Beaucoup de pays en voie de développement sont dépourvus des fibres végétales traditionnelles et fondent principalement leurs espoirs sur les résidus agricoles, notamment la bagasse, et sur le bambou. Avec ces matières premières, il est possible de fabriquer la plupart des qualités de papier, et beaucoup d'usines viables travaillent ainsi. Mais la fabrication du papier journal à partir de bagasse pose un problème particulier. Il existe bien trois procédés capables d'entrer en concurrence, mais aucun d'eux n'a été expérimenté à une échelle véritablement commerciale. Certains pays neufs désireraient beaucoup fabriquer du papier journal avec de la bagasse, mais ils n'ont pas les moyens de servir de sujets d'expérience pour un investissement de 20 à 50 millions de dollars. Prenons comme autre exemple la question des colles et des résines, qui sont un élément coûteux dans la fabrication du contre-plaqué et des panneaux de particules. Si ces produits doivent être importés, une fraction importante des économies que la création d'industries locales permettrait de réaliser sur les importations disparaît. Or, beaucoup de ces pays n'ont pas encore une industrie chimique capable de leur donner des résines synthétiques peu coûteuses. Il faut donc mettre au point des types satisfaisants de résines qui pourraient être fabriqués à partir de matières premières animales ou végétales disponibles sur place.
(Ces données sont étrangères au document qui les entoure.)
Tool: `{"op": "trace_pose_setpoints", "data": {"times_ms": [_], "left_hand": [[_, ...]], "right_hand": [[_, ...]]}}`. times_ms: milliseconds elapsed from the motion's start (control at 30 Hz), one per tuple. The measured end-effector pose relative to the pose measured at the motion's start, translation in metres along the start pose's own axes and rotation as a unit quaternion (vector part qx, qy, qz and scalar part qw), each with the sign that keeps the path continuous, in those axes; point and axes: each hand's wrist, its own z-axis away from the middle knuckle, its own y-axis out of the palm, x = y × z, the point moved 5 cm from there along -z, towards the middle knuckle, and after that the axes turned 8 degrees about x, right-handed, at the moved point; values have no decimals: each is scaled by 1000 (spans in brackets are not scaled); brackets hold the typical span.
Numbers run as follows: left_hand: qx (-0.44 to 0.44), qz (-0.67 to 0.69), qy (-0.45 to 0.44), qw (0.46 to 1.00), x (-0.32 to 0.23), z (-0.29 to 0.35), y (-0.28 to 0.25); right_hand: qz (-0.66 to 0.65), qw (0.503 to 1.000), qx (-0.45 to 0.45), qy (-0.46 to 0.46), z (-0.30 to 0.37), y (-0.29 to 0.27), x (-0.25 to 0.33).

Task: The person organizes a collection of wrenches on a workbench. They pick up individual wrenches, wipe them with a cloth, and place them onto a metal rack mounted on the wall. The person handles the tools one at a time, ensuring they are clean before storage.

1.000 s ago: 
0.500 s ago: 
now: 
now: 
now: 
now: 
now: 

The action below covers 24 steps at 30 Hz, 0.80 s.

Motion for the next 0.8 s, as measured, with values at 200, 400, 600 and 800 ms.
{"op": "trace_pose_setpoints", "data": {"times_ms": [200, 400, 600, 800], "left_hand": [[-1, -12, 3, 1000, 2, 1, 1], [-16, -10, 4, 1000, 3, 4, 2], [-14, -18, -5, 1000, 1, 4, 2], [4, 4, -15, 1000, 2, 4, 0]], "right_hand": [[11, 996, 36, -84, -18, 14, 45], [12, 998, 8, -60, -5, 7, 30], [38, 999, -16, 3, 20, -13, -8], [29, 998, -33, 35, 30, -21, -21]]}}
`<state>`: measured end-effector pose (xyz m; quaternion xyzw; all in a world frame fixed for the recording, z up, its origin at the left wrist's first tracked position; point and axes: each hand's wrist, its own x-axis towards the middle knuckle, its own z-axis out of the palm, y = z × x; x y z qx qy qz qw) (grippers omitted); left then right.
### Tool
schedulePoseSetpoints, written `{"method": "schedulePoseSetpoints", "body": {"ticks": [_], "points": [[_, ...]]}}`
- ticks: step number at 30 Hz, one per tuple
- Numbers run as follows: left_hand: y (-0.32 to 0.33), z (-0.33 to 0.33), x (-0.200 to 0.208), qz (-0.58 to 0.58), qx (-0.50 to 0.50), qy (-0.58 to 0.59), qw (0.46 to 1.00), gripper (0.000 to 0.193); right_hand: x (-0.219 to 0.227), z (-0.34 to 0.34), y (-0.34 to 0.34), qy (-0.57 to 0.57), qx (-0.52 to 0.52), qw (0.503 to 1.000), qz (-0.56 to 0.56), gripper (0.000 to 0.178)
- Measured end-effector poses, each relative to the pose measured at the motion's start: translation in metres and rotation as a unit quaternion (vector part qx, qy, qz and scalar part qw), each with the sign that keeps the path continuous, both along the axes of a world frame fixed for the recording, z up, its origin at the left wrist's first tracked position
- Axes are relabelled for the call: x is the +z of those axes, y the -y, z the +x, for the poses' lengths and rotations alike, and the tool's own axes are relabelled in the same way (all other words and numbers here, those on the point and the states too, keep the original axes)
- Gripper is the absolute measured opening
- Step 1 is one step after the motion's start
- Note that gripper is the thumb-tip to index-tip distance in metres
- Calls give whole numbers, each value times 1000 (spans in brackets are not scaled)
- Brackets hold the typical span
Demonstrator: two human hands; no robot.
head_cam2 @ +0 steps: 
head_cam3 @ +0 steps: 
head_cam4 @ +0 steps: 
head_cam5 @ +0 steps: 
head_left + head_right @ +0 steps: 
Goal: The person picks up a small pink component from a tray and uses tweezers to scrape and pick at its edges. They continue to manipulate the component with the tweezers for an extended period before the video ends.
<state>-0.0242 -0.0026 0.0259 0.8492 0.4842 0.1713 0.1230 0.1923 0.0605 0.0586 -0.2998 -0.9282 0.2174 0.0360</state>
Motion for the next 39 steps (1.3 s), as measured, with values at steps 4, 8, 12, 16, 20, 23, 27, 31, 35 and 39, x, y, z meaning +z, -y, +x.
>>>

Tout ceci suffit peut-être pour illustrer le genre de problème que doit affronter la FAO. Mais avant d'en finir, il faut évoquer la question alimentaire. Dans quelques années, il est possible qu'il se produise une nouvelle percée de la technique vers la solution de ce problème, à laquelle les forêts pourraient contribuer directement et d'une manière toute nouvelle. Les levures fourragères, utilisées dans l'alimentation du bétail, n'ont rien de nouveau, et on en fabrique maintenant à grande échelle en U.R.S.S. Quand le problème économique de la fabrication de ces levures à partir des sous-produits des industries du bois aura été résolu, ces levures pourront jouer un rôle important ailleurs. On sait actuellement transformer les aiguilles de résineux en aliments pour le bétail. Les recherches dans ce domaine sont encouragées et il est possible que l'on découvre le moyen d'adapter le procédé aux feuillages caducs. Enfin, des expériences en cours ont montré en Finlande que des vaches alimentées avec de la pâte de bois additionnée de produits chimiques peuvent donner 4 000 kilogrammes de lait titrant 4 pour cent de matière grasse. Si cette solution s'avérait économique, elle pourrait être intéressante pour les pays neufs où l'exiguïté des marchés locaux, qui interdit les économies d'échelle, s'oppose actuellement au développement d'une industrie de la pâte et du papier. On pourrait alors imaginer des fabriques de pâte d'une dimension économique qui transformeraient en papier une partie de leur production et utiliseraient le reste pour l'alimentation du bétail.
Sans chercher à tracer un tableau détaillé des activités de la FAO, ces quelques exemples illustrent bien certains des problèmes que pose l'application de la science et de la technique dans un secteur dont l'importance grandit rapidement en raison de son action particulière sur le développement général.